Utilities for Developers¶

Scikit-learn contains a number of utilities to help with development. These are located in sklearn.utils, and include tools in a number of categories. All the following functions and classes are in the module sklearn.utils.

Warning

These utilities are meant to be used internally within the scikit-learn package. They are not guaranteed to be stable between versions of scikit-learn. Backports, in particular, will be removed as the scikit-learn dependencies evolve.

Validation Tools¶

These are tools used to check and validate input. When you write a function which accepts arrays, matrices, or sparse matrices as arguments, the following should be used when applicable.

assert_all_finite: Throw an error if array contains NaNs or Infs.
safe_asarray: Convert input to array or sparse matrix. Equivalent to np.asarray, but sparse matrices are passed through.
as_float_array: convert input to an array of floats. If a sparse matrix is passed, a sparse matrix will be returned.
array2d: equivalent to np.atleast_2d, but the order and dtype of the input are maintained.
atleast2d_or_csr: equivalent to array2d, but if a sparse matrix is passed, will convert to csr format.
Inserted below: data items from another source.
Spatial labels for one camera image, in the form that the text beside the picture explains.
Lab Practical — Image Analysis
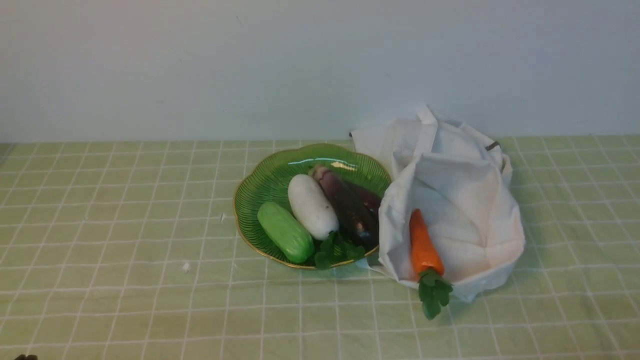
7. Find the white cloth bag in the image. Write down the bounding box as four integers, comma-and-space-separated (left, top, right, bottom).
350, 105, 526, 302

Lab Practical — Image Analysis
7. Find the dark object at bottom edge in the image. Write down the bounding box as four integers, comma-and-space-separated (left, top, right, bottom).
14, 354, 39, 360

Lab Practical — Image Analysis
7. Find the green glass plate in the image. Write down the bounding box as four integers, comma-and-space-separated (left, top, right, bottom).
233, 143, 392, 271

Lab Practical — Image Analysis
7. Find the orange toy carrot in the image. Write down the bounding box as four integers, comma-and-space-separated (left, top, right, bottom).
409, 208, 454, 321

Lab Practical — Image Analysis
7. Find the green toy cucumber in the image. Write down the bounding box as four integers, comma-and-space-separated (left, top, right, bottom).
257, 202, 315, 264

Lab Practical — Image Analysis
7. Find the green checkered tablecloth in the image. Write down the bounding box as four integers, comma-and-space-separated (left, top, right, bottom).
0, 134, 640, 360

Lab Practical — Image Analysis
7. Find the dark purple toy eggplant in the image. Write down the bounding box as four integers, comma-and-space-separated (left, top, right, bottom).
310, 163, 379, 251

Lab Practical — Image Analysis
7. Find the white toy radish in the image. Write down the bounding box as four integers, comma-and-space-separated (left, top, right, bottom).
287, 174, 365, 270

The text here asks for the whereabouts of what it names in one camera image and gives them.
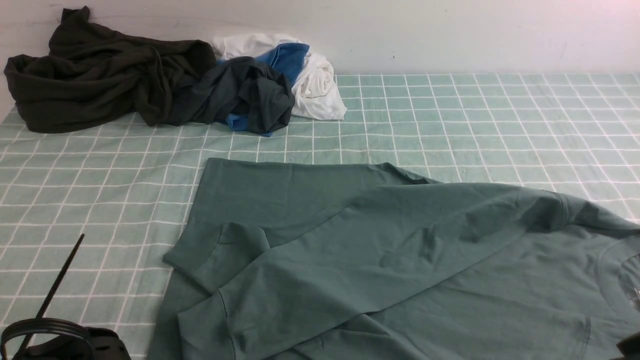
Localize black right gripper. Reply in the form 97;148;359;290
616;332;640;360

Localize green long-sleeve top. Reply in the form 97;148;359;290
147;158;639;360

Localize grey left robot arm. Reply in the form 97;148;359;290
18;326;131;360

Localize white crumpled garment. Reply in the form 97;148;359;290
211;33;347;121

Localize blue crumpled garment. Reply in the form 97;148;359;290
225;42;309;137

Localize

Also calls assert_all_finite.
check_arrays: check that all input arrays have consistent first dimensions. This will work for an arbitrary number of arrays.
warn_if_not_float: Warn if input is not a floating-point value. the input X is assumed to have X.dtype.
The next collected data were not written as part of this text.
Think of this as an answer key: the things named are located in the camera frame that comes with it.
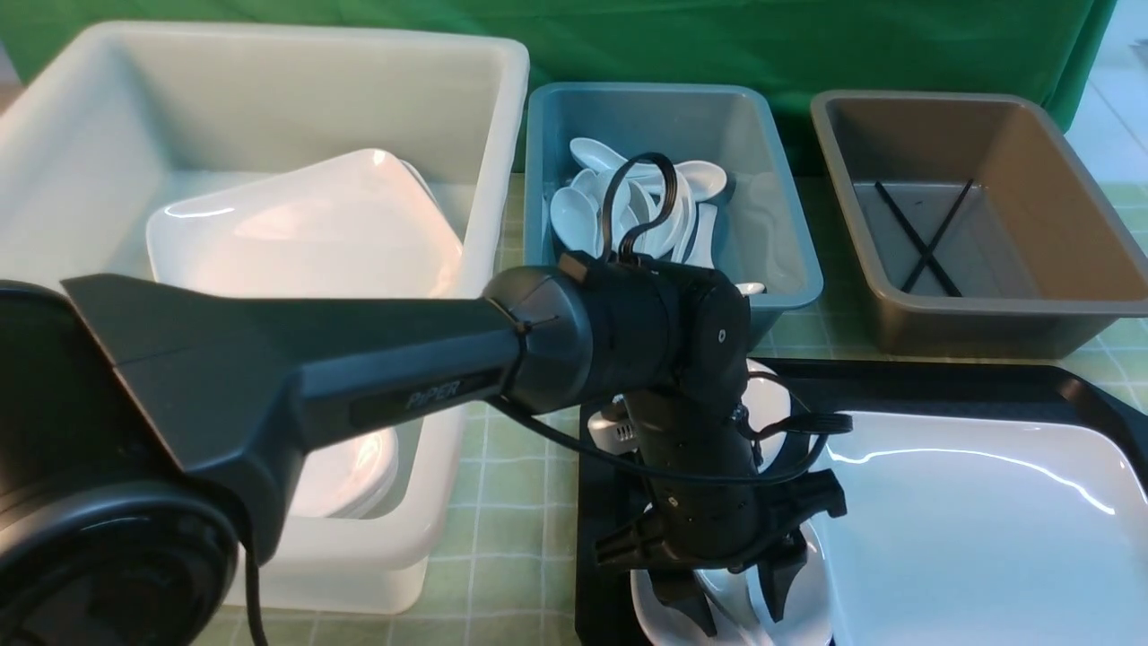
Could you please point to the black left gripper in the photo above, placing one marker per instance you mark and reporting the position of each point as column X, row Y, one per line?
column 711, row 508

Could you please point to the white bowl tray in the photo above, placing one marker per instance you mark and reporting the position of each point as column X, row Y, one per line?
column 766, row 403
column 806, row 621

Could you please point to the white soup spoon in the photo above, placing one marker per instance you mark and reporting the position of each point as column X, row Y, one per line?
column 734, row 616

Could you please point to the large white square plate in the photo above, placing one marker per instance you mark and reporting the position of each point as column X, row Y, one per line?
column 983, row 532

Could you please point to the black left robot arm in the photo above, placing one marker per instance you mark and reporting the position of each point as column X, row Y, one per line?
column 153, row 436

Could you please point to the top white plate in bin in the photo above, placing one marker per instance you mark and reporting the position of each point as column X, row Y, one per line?
column 361, row 225

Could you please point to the green checkered tablecloth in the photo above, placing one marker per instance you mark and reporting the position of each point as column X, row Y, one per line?
column 502, row 572

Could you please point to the white spoon right of pile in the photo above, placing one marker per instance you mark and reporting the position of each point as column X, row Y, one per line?
column 702, row 250

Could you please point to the white spoon of pile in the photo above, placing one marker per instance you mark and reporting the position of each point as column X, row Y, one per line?
column 702, row 250
column 705, row 179
column 574, row 220

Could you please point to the teal plastic bin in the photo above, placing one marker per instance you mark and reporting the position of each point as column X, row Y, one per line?
column 762, row 234

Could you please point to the black serving tray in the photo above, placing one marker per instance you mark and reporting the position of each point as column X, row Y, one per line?
column 603, row 610

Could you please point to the stacked white bowls in bin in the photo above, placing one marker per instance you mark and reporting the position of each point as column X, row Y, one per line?
column 346, row 480

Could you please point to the white spoon left of pile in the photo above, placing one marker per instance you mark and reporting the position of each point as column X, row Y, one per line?
column 574, row 220

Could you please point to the black chopstick in brown bin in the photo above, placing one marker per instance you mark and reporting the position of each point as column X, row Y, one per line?
column 915, row 238

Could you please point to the white spoon top of pile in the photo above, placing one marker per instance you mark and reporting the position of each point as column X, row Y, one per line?
column 705, row 179

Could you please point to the brown plastic bin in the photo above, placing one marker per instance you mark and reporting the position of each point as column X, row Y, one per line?
column 1041, row 257

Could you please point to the large white plastic bin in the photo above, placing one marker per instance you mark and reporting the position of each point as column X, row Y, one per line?
column 131, row 116

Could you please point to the green backdrop cloth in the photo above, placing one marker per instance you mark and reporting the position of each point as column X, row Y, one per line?
column 788, row 51

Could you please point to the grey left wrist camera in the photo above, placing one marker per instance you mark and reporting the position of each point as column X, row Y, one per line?
column 611, row 429
If your code relies on a random number generator, it should never use functions like numpy.random.random or numpy.random.normal. This approach can lead to repeatability issues in unit tests. Instead, a numpy.random.RandomState object should be used, which is built from a random_state argument passed to the class or function. The function check_random_state, below, can then be used to create a random number generator object.

check_random_state: create a np.random.RandomState object from a parameter random_state.
- If random_state is None or np.random, then a randomly-initialized RandomState object is returned.
- If random_state is an integer, then it is used to seed a new RandomState object.
- If random_state is a RandomState object, then it is passed through.

For example:

>>> from sklearn.utils import check_random_state
>>> random_state = 0
>>> random_state = check_random_state(random_state)
>>> random_state.rand(4)
array([ 0.5488135 ,  0.71518937,  0.60276338,  0.54488318])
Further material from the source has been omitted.